Because of a shortage of mental health clinicians, the company is investing $10 million to increase the number of people entering and remaining in the mental health professions. The company expects to open enrollment for this expanded post-graduate program in the next few months, Nelson said, and the goal is to have about 300 individuals in this program statewide.

Kaiser also announced this week that it was opening an inpatient combined medical-psychiatric unit at the Fremont Medical Center, Nelson said, which psychologists and therapists agree is much needed. The company also announced plans to open outpatient mental health centers in San Leandro and Fremont later this year, Nelson said, adding 100 new offices where mental health providers will treat patients. In Southern California, he said, Kaiser has begun work to launch 11 new and updated facilities.

Therapists and psychologists have applauded the new facilities, said Artz, the NUHW spokesman, but they feel that, like Kaiser's contract offers, the new buildings don't get to the heart of their concerns about patient care. While it's important that Kaiser improve and expand its mental health facilities to meet needs, Artz said, members say it doesn't help to add infrastructure but then understaff the number of psychologists and therapists.

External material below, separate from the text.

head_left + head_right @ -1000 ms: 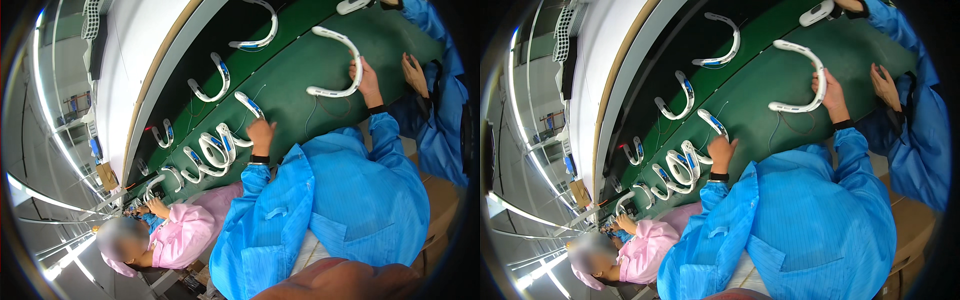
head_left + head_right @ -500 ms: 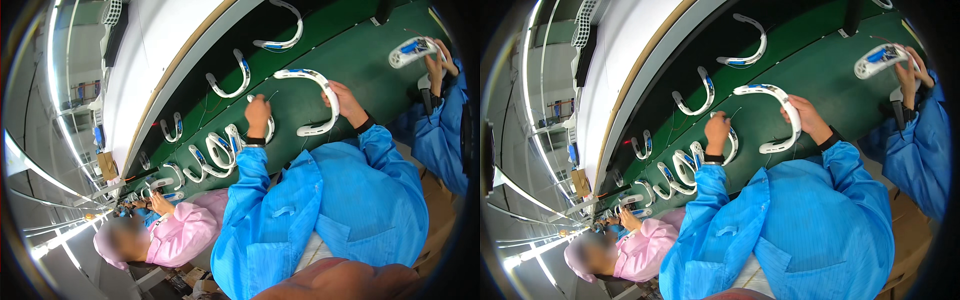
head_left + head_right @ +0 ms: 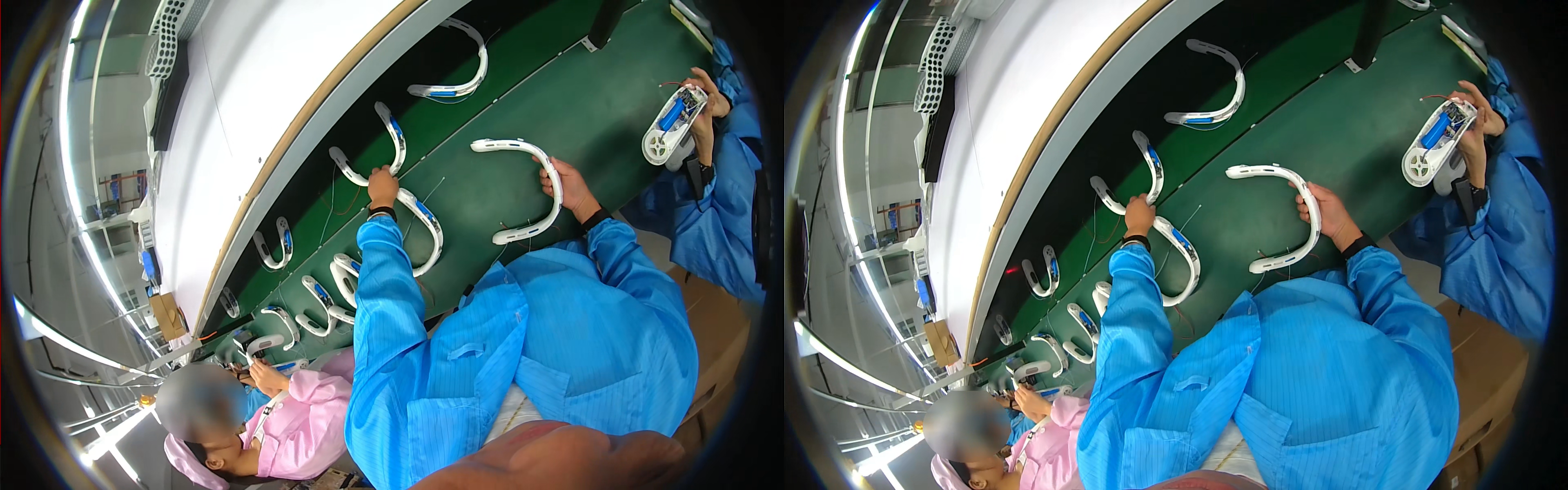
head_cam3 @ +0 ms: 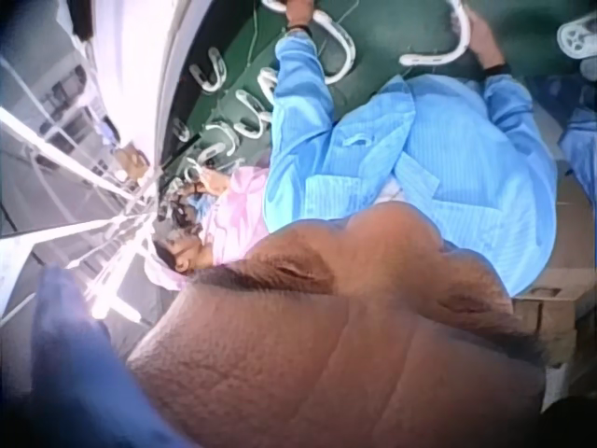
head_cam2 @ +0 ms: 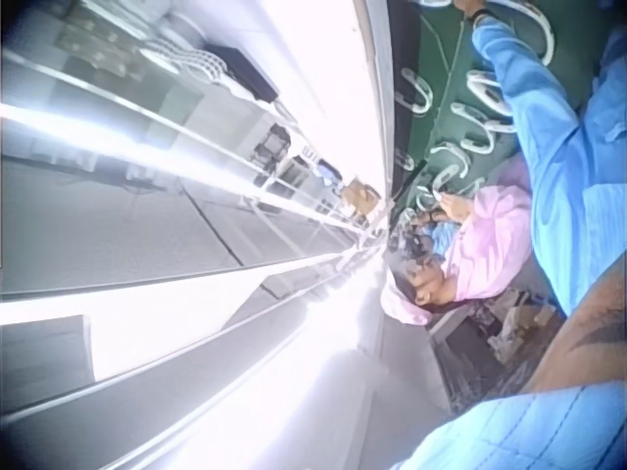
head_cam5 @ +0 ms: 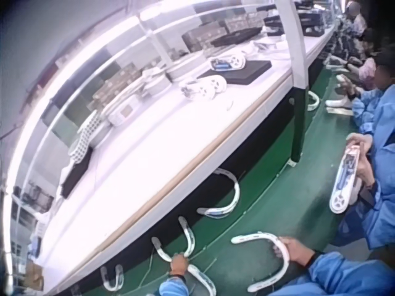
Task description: Assembling electronic components into a white U-shaped plastic frame on an assembly line.
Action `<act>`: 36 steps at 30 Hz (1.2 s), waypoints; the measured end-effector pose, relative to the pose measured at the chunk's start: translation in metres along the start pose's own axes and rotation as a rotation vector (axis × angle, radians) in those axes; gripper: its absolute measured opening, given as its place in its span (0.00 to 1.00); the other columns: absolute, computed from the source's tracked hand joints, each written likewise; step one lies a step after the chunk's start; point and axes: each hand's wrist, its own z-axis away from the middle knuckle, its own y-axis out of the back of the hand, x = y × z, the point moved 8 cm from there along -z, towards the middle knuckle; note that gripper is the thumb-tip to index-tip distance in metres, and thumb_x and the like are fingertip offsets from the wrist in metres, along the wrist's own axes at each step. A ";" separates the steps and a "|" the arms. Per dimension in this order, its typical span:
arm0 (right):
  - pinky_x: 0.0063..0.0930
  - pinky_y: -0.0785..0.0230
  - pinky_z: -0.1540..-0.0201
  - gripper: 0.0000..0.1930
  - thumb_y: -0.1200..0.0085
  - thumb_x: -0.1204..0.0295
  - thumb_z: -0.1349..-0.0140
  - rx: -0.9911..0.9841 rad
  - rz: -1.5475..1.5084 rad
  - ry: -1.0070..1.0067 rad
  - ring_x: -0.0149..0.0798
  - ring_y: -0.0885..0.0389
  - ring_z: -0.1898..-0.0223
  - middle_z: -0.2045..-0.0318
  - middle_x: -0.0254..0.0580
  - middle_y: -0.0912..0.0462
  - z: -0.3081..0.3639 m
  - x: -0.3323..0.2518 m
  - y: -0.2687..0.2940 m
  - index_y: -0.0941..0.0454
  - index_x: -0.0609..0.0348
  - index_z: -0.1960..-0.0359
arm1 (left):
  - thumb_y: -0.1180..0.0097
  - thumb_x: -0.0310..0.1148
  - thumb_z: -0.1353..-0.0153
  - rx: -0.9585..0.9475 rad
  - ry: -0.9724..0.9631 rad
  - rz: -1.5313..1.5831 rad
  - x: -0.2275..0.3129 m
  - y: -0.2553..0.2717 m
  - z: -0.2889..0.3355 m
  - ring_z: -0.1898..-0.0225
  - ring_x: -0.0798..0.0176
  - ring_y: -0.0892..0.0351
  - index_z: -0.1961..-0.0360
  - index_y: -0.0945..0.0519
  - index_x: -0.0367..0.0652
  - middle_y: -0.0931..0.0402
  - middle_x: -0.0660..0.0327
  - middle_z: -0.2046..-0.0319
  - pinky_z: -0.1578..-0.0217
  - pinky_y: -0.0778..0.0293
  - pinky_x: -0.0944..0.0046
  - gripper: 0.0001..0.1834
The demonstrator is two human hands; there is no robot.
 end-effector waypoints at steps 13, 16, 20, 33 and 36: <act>0.22 0.36 0.74 0.22 0.61 0.61 0.31 -0.067 -0.065 -0.021 0.28 0.33 0.75 0.72 0.35 0.27 -0.013 -0.001 0.011 0.34 0.63 0.42 | 0.50 0.28 0.46 0.425 -0.088 -0.141 0.031 0.124 0.143 0.59 0.53 0.27 0.62 0.21 0.44 0.27 0.57 0.66 0.61 0.28 0.56 0.10; 0.22 0.36 0.74 0.22 0.61 0.61 0.31 -0.069 -0.063 -0.032 0.28 0.33 0.75 0.72 0.35 0.27 -0.016 -0.001 0.012 0.35 0.63 0.42 | 0.45 0.24 0.50 0.507 0.040 -0.082 0.030 0.147 0.212 0.57 0.48 0.29 0.59 0.23 0.42 0.27 0.55 0.63 0.58 0.30 0.53 0.15; 0.21 0.35 0.74 0.23 0.60 0.61 0.31 -0.097 -0.073 -0.045 0.28 0.33 0.75 0.72 0.35 0.28 -0.017 0.000 0.009 0.36 0.64 0.41 | 0.47 0.25 0.49 0.485 0.265 -0.115 0.011 0.144 0.282 0.57 0.49 0.28 0.59 0.24 0.41 0.27 0.55 0.63 0.58 0.29 0.53 0.13; 0.20 0.36 0.74 0.23 0.61 0.61 0.31 -0.046 -0.030 -0.049 0.26 0.34 0.76 0.71 0.34 0.28 -0.020 0.004 0.022 0.36 0.62 0.40 | 0.42 0.32 0.46 0.120 0.628 0.079 -0.022 0.044 0.342 0.61 0.43 0.25 0.59 0.25 0.42 0.24 0.49 0.64 0.63 0.28 0.48 0.13; 0.20 0.36 0.74 0.23 0.61 0.61 0.31 -0.060 -0.041 -0.039 0.26 0.34 0.75 0.71 0.33 0.28 -0.022 0.006 0.023 0.36 0.61 0.40 | 0.41 0.34 0.47 0.138 0.603 0.104 -0.010 0.039 0.332 0.64 0.41 0.24 0.63 0.26 0.39 0.24 0.47 0.64 0.65 0.29 0.46 0.13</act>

At the new outpatient clinic in Fremont, for instance, members have been told that Kaiser plans to move staff over from an existing space in Niles, Artz said. And although facilities in San Leandro will expand, members say Kaiser is merely transferring over staff from Union City to work there. NUHW's therapists and social workers are concerned because Union City is already understaffed and can't meet intake access, Artz said.

Rosselli said: “We're asking for Kaiser to provide the same quality care for patients seeking mental health treatment as it does for patients seeking medical care. That should not be difficult to accomplish for an HMO that reported a $3.2 billion net profit in the first three months of this year.”

State regulators have repeatedly cited Kaiser for failing to provide timely mental health care, Rosselli said, and the company has been under state-ordered outside monitoring of its mental health services for a number of years.

Workers went on a strike for five days in December 2018 , Rosselli said, and since then, wait times for therapy appointments have gotten longer and some clinics now are making patients wait more than three months for return appointments. Kaiser clinicians held a one-day strike in San Francisco on Wednesday to decry chronic understaffing, saying that Kaiser's only clinic has eliminated 70 percent of its group therapy programs and has made children wait four to six weeks for their first face-to-face appointment.

Before the one-day strike had ended, Rosselli said, Kaiser management informed NUHW that it was prepared to work with caregivers to address the staffing shortages in the clinic.